# AIM OF THE TASK:
Among the records below, find each line bearing the word "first" and copy it.

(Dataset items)
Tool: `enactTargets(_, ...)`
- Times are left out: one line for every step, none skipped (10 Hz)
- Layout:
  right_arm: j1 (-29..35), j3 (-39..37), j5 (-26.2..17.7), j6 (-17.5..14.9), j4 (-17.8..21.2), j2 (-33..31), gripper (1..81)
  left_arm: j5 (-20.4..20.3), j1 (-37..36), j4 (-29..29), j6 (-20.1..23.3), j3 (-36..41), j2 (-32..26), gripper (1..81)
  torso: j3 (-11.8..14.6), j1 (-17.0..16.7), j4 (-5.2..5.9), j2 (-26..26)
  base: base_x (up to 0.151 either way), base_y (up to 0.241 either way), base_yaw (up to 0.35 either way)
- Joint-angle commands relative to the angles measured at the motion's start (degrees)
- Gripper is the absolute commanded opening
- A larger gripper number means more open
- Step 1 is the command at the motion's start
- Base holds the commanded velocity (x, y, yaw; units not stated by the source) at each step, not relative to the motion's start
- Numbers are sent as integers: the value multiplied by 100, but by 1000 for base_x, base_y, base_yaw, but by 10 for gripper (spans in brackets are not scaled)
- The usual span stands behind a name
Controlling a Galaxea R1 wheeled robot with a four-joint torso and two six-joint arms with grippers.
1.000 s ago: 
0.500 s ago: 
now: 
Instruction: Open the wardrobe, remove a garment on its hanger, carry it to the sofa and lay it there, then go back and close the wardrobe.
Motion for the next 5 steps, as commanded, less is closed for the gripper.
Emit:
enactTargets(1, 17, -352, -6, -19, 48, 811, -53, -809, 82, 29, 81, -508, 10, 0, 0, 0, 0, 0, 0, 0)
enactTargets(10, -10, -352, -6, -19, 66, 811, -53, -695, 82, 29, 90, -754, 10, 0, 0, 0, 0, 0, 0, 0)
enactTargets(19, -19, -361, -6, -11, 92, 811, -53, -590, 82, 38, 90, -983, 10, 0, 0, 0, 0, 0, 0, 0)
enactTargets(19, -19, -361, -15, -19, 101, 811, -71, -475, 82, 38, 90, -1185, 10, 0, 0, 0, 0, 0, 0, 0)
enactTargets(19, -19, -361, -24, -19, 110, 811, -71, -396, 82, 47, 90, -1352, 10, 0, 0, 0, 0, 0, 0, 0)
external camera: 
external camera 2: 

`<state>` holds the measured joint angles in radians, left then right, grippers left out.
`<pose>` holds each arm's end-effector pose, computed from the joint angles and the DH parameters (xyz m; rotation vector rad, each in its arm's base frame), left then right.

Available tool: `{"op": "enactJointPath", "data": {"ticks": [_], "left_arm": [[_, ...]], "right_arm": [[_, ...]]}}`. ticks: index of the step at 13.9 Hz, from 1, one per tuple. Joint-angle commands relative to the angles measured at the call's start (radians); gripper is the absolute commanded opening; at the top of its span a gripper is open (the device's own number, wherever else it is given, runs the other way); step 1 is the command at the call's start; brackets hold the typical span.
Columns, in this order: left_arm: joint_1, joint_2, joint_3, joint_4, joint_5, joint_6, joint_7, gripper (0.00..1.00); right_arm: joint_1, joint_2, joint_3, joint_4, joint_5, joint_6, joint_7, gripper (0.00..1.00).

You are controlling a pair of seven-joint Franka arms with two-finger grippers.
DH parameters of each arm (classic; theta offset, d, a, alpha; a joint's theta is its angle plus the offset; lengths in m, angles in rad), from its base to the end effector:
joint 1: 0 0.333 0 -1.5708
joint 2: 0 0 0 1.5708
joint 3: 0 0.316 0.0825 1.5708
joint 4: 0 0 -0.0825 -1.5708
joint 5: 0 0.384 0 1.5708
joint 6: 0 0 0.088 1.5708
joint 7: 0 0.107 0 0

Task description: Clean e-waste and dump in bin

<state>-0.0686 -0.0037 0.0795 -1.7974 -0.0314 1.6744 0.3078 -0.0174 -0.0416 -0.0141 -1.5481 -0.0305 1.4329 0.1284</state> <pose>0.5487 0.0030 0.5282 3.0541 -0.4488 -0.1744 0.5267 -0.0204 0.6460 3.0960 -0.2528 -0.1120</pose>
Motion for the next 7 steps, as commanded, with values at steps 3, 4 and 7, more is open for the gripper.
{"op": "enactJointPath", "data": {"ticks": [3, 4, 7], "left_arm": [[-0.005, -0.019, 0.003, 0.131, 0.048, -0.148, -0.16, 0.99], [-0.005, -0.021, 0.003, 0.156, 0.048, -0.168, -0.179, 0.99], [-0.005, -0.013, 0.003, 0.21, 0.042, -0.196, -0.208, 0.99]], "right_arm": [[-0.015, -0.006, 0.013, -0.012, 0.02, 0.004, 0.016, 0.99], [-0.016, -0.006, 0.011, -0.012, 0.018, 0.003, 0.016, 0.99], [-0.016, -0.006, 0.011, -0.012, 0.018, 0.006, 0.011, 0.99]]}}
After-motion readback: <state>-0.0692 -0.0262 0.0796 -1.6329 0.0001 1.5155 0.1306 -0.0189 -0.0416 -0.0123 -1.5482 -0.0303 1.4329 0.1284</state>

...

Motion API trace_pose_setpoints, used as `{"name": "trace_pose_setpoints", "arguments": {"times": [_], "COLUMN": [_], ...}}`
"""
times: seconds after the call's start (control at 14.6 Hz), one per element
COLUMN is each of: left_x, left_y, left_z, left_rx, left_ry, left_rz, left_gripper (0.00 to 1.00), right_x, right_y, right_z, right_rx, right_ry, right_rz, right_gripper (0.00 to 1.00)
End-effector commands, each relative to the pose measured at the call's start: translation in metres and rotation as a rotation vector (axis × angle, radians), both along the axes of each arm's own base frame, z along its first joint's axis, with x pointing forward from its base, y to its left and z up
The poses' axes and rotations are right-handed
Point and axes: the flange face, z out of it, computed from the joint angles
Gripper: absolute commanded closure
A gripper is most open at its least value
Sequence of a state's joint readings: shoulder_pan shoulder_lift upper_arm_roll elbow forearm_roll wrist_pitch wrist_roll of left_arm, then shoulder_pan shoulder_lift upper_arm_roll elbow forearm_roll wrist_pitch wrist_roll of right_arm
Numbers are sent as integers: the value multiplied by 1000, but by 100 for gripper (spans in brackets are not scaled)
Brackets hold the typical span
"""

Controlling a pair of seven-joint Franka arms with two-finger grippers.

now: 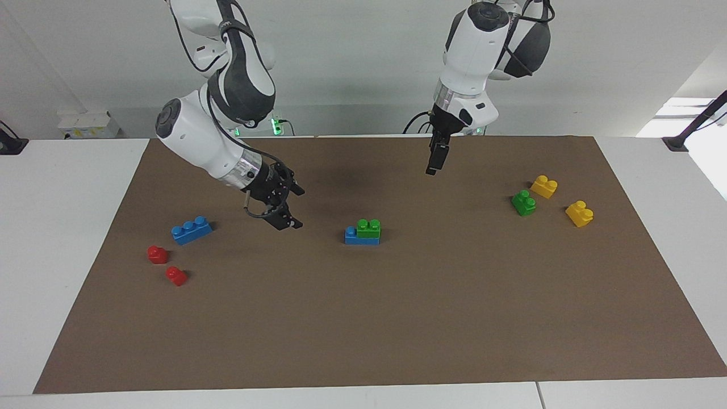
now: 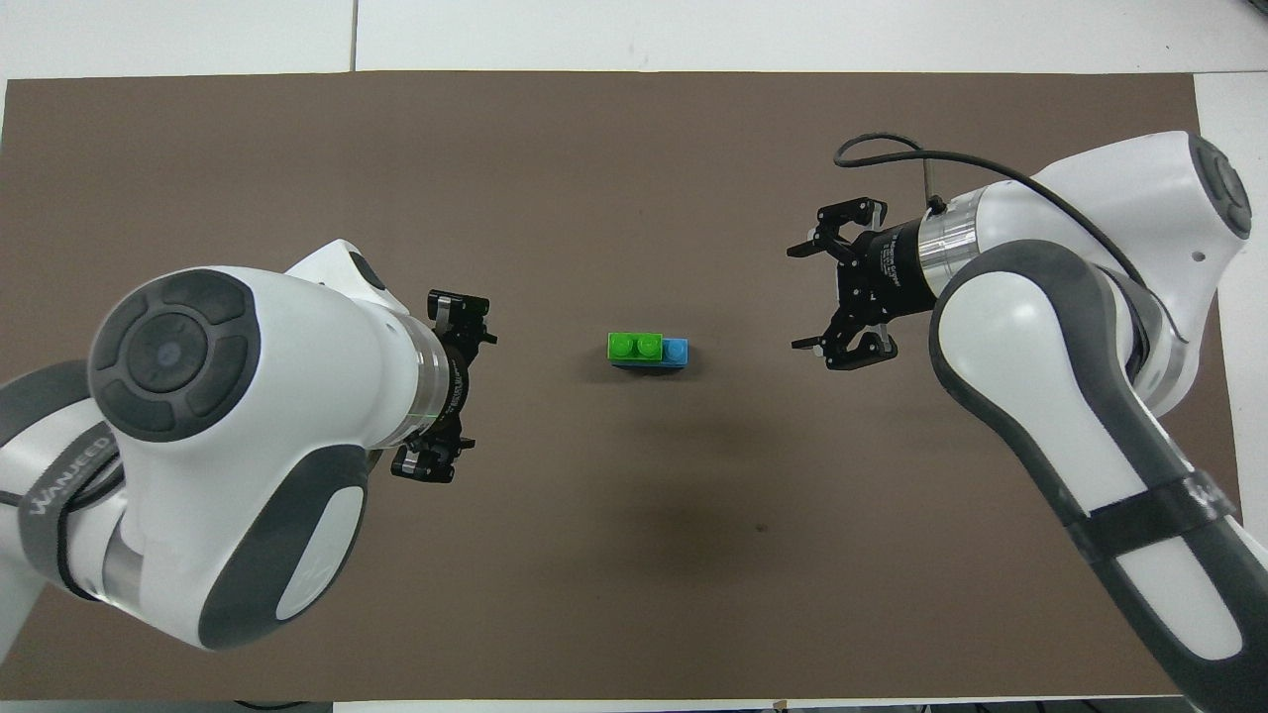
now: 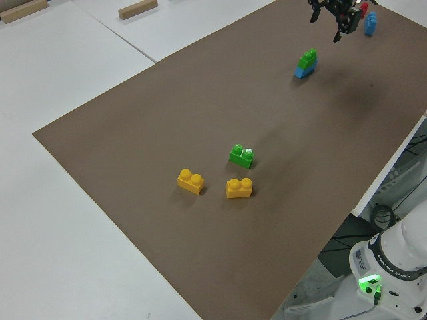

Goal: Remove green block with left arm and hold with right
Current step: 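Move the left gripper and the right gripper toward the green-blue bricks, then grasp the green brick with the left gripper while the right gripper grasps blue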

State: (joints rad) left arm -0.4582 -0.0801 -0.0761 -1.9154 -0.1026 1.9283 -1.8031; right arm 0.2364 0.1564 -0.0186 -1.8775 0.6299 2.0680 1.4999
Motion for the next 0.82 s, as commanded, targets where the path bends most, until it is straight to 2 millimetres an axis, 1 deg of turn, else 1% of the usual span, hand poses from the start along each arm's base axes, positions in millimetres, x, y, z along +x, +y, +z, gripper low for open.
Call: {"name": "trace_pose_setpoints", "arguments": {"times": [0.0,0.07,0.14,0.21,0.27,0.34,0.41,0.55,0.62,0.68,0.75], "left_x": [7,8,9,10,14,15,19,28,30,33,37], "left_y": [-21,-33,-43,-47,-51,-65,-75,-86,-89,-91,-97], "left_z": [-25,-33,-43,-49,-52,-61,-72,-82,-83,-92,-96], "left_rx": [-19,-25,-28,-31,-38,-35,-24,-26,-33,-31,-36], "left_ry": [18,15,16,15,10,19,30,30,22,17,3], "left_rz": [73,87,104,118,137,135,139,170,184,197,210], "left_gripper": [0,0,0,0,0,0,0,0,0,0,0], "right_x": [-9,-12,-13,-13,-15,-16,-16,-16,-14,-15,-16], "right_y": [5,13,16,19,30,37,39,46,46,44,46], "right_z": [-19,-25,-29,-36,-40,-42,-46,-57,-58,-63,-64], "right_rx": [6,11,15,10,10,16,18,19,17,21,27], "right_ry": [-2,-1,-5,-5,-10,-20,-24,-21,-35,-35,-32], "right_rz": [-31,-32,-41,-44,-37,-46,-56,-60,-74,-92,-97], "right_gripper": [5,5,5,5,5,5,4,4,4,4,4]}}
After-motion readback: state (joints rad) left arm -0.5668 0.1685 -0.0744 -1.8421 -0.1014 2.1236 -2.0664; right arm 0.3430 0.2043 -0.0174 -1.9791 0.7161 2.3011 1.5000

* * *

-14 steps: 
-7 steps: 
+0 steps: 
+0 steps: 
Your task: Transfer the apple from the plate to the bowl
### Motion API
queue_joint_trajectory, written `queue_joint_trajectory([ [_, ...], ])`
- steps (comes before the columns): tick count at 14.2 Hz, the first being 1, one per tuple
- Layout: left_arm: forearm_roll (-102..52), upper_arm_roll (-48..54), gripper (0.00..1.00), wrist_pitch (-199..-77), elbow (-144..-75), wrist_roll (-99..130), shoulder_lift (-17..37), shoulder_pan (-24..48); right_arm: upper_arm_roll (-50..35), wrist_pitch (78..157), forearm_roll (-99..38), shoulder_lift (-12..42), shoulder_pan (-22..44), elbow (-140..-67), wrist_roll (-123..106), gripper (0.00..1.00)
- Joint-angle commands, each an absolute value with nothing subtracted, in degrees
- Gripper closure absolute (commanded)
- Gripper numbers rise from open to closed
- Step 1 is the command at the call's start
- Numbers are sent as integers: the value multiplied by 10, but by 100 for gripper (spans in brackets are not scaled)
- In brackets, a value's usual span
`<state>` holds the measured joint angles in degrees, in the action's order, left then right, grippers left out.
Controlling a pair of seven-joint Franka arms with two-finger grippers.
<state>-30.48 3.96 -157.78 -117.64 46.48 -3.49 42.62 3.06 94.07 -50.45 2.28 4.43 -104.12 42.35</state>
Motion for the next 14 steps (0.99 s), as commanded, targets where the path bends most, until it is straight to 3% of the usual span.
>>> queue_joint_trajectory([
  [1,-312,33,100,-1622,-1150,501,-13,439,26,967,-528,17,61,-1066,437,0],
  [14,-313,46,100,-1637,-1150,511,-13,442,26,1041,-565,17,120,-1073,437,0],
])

# WRITTEN RESPONSE:
End-effector commands, each relative to the pose measured at the call's start: translation in metres and rotation as a rotation vector (axis × angle, radians), both along the axes of each arm's own base frame, z along its first joint's axis, with x pointing forward from its base, y to its left and z up
- steps (comes before the columns): tick count at 14.2 Hz, the first being 1, one per tuple

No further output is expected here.